SUPPLIED DATA –
################
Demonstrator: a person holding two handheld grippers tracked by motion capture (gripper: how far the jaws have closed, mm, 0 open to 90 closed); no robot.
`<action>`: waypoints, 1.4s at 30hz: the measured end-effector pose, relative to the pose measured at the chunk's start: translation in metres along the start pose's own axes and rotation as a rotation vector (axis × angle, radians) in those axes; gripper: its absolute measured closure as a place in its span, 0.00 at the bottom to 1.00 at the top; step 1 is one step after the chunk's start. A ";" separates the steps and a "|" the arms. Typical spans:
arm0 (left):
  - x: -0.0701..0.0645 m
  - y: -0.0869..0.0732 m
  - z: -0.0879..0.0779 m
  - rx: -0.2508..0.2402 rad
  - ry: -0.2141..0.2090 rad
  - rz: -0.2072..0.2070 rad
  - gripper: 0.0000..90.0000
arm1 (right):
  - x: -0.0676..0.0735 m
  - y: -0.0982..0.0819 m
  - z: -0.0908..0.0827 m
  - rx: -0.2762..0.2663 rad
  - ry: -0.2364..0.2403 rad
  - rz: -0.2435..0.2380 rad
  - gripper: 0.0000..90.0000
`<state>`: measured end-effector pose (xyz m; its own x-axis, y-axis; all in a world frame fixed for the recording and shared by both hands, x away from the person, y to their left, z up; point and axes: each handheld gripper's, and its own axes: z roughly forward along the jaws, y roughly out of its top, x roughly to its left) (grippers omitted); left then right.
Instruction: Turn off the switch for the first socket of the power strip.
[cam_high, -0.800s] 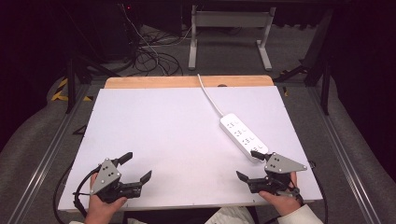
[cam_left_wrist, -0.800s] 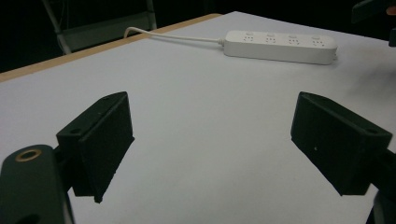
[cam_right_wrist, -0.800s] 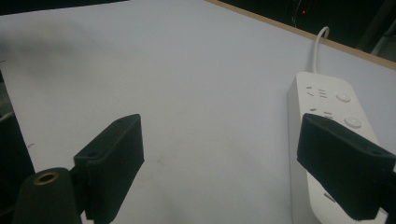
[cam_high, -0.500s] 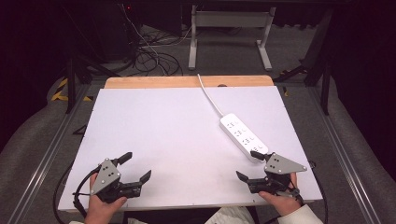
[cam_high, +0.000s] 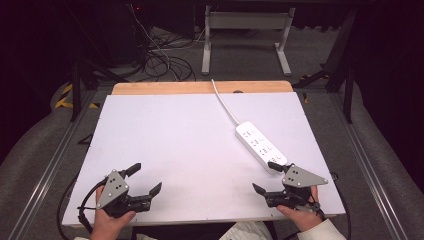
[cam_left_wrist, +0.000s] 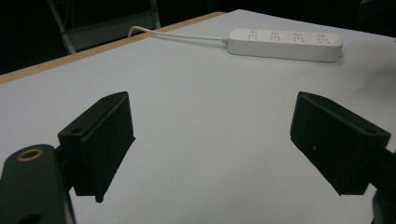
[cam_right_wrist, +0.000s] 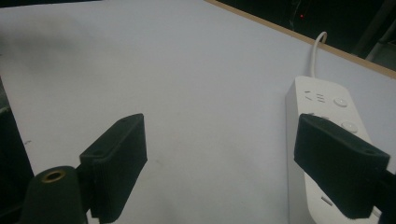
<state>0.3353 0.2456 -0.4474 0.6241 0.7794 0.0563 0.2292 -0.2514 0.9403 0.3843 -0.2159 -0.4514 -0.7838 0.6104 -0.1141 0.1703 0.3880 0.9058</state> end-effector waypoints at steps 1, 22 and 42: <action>0.000 0.000 0.000 -0.001 0.000 0.000 0.15 | 0.000 0.000 0.000 0.001 -0.001 0.003 0.18; 0.000 0.000 -0.001 -0.005 0.009 -0.002 0.15 | -0.011 0.022 -0.004 0.037 -0.011 -0.023 0.35; 0.000 0.000 -0.001 0.002 0.011 0.000 0.15 | -0.028 0.058 0.012 0.042 0.009 -0.019 0.41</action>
<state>0.3347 0.2467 -0.4471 0.6159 0.7856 0.0595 0.2306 -0.2520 0.9398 0.4231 -0.2018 -0.4008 -0.7926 0.5964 -0.1270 0.1800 0.4279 0.8857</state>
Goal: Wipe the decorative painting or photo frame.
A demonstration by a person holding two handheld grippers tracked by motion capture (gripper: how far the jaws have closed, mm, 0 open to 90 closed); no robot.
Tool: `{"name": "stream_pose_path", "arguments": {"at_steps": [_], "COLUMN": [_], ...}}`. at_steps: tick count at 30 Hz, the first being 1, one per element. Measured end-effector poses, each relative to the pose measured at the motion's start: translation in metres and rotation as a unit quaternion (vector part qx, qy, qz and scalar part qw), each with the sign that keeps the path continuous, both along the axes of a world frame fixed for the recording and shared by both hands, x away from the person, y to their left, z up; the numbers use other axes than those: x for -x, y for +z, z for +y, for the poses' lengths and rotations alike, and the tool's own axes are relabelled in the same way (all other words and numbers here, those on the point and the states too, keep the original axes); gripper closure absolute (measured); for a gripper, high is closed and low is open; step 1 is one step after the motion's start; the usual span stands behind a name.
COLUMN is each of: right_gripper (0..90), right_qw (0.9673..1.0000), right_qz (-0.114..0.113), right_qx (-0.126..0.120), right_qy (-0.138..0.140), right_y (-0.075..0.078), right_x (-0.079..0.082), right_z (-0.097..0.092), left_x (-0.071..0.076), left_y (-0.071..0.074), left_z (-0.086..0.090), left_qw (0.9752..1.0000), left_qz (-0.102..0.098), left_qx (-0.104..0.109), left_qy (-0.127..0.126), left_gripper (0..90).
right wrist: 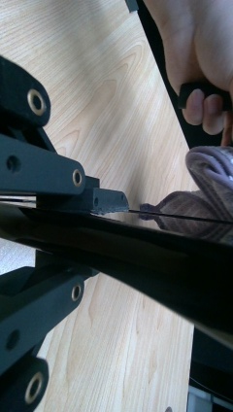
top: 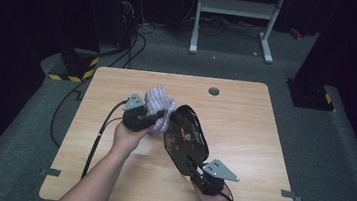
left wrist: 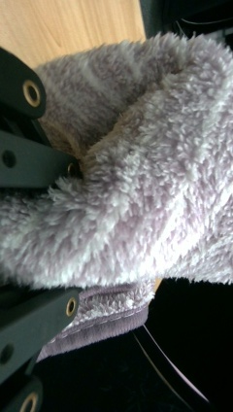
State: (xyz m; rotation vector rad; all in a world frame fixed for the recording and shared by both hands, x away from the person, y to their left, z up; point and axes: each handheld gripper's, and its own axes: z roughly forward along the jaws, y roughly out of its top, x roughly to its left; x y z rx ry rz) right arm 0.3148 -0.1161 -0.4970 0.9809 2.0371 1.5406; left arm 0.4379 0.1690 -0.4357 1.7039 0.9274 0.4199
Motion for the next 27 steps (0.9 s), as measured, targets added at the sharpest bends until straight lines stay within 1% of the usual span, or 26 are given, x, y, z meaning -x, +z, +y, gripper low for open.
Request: {"name": "stream_pose_path", "arguments": {"at_steps": [2, 6, 9, 14, 19, 21, 23, 24, 27], "right_gripper": [77.9, 78.0, 78.2, 78.5, 78.8, 78.8, 78.8, 78.8, 78.8], "right_qw": [1.0, 1.0, 1.0, 1.0, 1.0, 1.0, 1.0, 1.0, 1.0], "right_qz": [-0.001, -0.001, 0.0, 0.0, 0.001, 0.001, 0.001, 0.002, 0.001], "right_qx": [0.001, 0.002, 0.002, 0.002, 0.001, 0.001, 0.001, 0.001, 0.001], "right_qy": [0.0, -0.001, -0.001, -0.001, 0.0, 0.001, 0.001, 0.001, 0.0], "right_y": [0.0, 0.0, 0.0, 0.0, 0.0, -0.001, -0.001, -0.001, -0.001], "right_x": [0.0, 0.0, 0.0, 0.0, 0.0, -0.001, -0.001, 0.0, -0.001], "right_z": [0.0, 0.0, 0.0, 0.0, 0.0, 0.0, 0.0, 0.0, 0.0], "left_x": [0.0, 0.0, 0.003, 0.011, 0.017, 0.019, 0.02, 0.019, 0.013], "left_y": [-0.001, 0.001, 0.005, 0.019, 0.036, 0.042, 0.044, 0.043, 0.031], "left_z": [0.001, 0.001, 0.001, -0.004, -0.006, -0.009, -0.011, -0.012, -0.009], "left_qw": [1.0, 1.0, 1.0, 0.9995, 0.9974, 0.9968, 0.9965, 0.9967, 0.9979], "left_qz": [0.002, 0.001, -0.004, -0.026, -0.054, -0.061, -0.067, -0.066, -0.043], "left_qx": [-0.001, -0.002, 0.003, 0.013, 0.03, 0.03, 0.022, 0.017, 0.019], "left_qy": [0.001, 0.001, -0.002, -0.015, -0.036, -0.042, -0.045, -0.045, -0.044], "left_gripper": [71.5, 71.4, 71.4, 71.4, 71.0, 71.0, 71.0, 71.0, 71.2]}}
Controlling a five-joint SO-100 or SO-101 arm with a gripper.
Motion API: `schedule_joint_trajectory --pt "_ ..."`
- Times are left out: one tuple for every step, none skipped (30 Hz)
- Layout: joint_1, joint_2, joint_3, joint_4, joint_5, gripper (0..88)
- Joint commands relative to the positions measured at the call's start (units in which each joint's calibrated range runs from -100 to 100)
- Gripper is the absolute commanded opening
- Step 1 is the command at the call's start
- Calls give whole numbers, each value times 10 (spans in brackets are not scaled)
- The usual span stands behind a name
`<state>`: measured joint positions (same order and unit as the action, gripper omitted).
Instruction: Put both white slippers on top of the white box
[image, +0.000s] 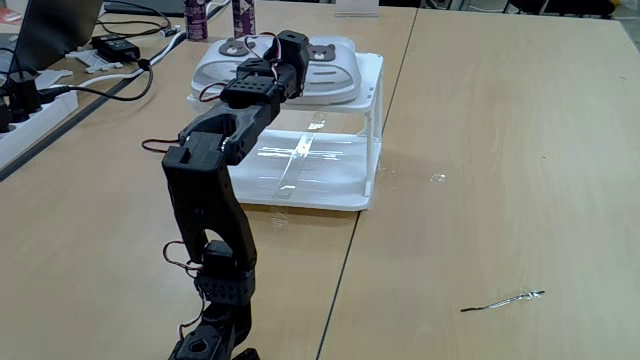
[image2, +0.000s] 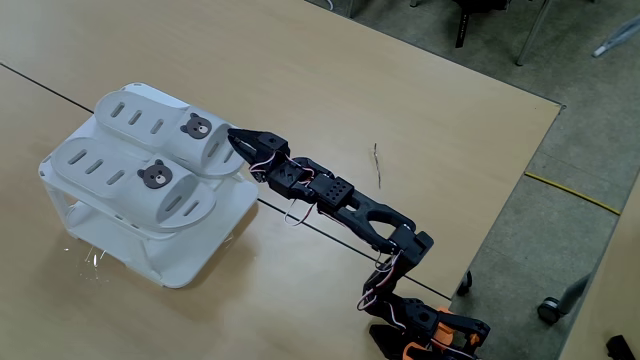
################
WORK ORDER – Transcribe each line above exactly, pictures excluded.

REPLY –
Demonstrator: a person holding two handheld grippers tracked by motion capture (gripper: how far the jaws have closed, mm, 0 open to 90 closed); no robot.
`<action>`: waypoints, 1.4s at 30hz: the measured end-effector pose, relative to the pose measured at the chunk's start: translation in metres along the start pose's own axes and rotation as a rotation vector (axis × angle, radians) in those axes; gripper: its absolute measured closure as a place in its span, 0.00 at the bottom to 1.00 at the top; step 1 is one step after the chunk's start. A ";" separates the steps and a "|" the arms. Typical spans:
arm0 (left):
  - x: -0.0701..0.0645 m
  - y: -0.0869..0.0732 m
  - z: -0.0879..0.0779 m
  - rx: -0.2508..0.2402 rad
  - ry: -0.2141..0.2090 rad
  - rz: -0.2072..0.2070 rad
  - gripper: 0.0000..90.0000
arm1 (right):
  - x: -0.0676..0.0735 m
  - y: -0.0982..0.0819 m
  - z: -0.0908..0.0827 m
  - rx: -0.2762..0.2663 rad
  - ry: -0.2364..0.2403 rad
  - rz: -0.2435..0.2380 rad
  - gripper: 0.0000..90.0000
`<state>`: measured end-effector pose (xyz m; its own x-axis, y-axis; all in a world frame fixed for the recording and shared by both hands, x away from the person, y to their left, z up; point and axes: each handheld gripper's, and its own axes: z roughly forward along the jaws, y roughly out of its top, x roughly to its left) (grippers omitted); left then right.
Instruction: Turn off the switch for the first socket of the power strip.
[cam_high, -0.800s] 
[cam_left_wrist, -0.800s] 
[cam_right_wrist, -0.800s] 
[cam_high, -0.500s] 
[cam_high, +0.000s] 
[cam_left_wrist, +0.000s] 
[cam_right_wrist, +0.000s] 
<state>0.3353 0.2456 -0.4474 0.6241 0.7794 0.0563 0.2292 -0.2514 0.9403 0.3843 -0.2159 -0.4514 -0.7838 0.6104 -0.1141 0.1703 0.3880 0.9058</state> end-effector waypoints at steps 1, 22 and 42: <action>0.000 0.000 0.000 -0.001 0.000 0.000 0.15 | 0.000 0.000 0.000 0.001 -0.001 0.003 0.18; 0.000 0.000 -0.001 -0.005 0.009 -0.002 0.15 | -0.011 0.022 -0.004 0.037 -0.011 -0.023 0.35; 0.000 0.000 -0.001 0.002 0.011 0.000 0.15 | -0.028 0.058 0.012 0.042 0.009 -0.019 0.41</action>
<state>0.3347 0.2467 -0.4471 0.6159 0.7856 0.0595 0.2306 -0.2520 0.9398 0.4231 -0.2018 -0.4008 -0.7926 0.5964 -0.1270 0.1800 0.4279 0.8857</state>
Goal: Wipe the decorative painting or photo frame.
A demonstration by a person holding two handheld grippers tracked by motion capture (gripper: how far the jaws have closed, mm, 0 open to 90 closed); no robot.
Tool: `{"name": "stream_pose_path", "arguments": {"at_steps": [_], "COLUMN": [_], ...}}`. at_steps: tick count at 30 Hz, the first being 1, one per element. Measured end-effector poses, each relative to the pose measured at the motion's start: translation in metres and rotation as a unit quaternion (vector part qx, qy, qz and scalar part qw), each with the sign that keeps the path continuous, both along the axes of a world frame fixed for the recording and shared by both hands, x away from the person, y to their left, z up; the numbers use other axes than those: x for -x, y for +z, z for +y, for the poses' lengths and rotations alike, and the tool's own axes are relabelled in the same way (all other words and numbers here, those on the point and the states too, keep the original axes); gripper closure absolute (measured); for a gripper, high is closed and low is open; step 1 is one step after the motion's start; the usual span stands behind a name.
COLUMN is each of: right_gripper (0..90), right_qw (0.9673..1.0000), right_qz (-0.114..0.113), right_qx (-0.126..0.120), right_qy (-0.138..0.140), right_y (-0.075..0.078), right_x (-0.079..0.082), right_z (-0.097..0.092), left_x (-0.071..0.076), left_y (-0.071..0.074), left_z (-0.086..0.090), left_qw (0.9752..1.0000), left_qz (-0.102..0.098), left_qx (-0.104..0.109), left_qy (-0.127..0.126), left_gripper (0..90).
right wrist: 
top: 
left wrist: 
State: (xyz m; rotation vector rad; all in a world frame fixed for the recording and shared by both hands, x away from the person, y to their left, z up; point and axes: each handheld gripper's, and its own axes: z roughly forward along the jaws, y roughly out of its top, x roughly to its left; x y z rx ry rz) right arm 0.3148 -0.1161 -0.4970 0.9809 2.0371 1.5406; left arm 0.4379 0.1690 -0.4357 1.7039 0.9274 0.4199
Motion for the next 27 steps (0.9 s), as measured, targets added at the sharpest bends until straight lines stay within 1% of the usual span, or 26 are given, x, y, z meaning -x, +z, +y, gripper low for open.
Request: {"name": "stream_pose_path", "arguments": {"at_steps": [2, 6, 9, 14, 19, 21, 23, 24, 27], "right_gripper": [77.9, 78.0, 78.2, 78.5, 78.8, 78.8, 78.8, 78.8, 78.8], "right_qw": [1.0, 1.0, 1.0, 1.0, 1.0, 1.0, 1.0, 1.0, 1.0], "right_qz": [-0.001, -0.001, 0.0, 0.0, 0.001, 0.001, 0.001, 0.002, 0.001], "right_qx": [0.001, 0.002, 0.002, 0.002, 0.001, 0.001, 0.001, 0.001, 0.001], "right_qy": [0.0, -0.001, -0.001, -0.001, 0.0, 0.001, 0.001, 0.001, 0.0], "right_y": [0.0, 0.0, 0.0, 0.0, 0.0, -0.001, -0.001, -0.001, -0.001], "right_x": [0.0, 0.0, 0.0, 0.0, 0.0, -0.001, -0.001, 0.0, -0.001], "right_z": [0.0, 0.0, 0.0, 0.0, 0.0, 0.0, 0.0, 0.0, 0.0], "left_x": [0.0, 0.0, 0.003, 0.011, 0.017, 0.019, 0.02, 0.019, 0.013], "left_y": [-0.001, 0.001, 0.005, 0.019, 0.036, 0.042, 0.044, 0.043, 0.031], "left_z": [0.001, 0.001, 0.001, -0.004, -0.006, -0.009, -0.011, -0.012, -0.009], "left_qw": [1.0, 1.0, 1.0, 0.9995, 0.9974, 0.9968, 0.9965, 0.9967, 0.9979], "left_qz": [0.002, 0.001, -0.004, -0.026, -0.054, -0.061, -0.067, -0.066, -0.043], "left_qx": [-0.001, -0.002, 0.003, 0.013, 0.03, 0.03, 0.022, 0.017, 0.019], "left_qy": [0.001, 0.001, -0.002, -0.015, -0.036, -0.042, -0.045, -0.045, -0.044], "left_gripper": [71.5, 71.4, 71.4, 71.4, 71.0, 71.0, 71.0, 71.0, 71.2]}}
Controlling a five-joint SO-100 or SO-101 arm with a gripper.
Motion API: `schedule_joint_trajectory --pt "_ ..."`
- Times are left out: one tuple for every step, none skipped (30 Hz)
- Layout: joint_1, joint_2, joint_3, joint_4, joint_5, gripper (0..88)
- Joint commands relative to the positions measured at the call's start (units in which each joint's calibrated range runs from -100 to 100)
- Gripper is the absolute commanded opening
- Step 1 is the command at the call's start
- Calls give whole numbers, each value times 10 (spans in brackets are not scaled)
- The usual span stands behind a name
`<state>`: measured joint positions (same order and unit as the action, gripper omitted).
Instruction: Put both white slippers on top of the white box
[image, +0.000s] 
[image2, +0.000s] 

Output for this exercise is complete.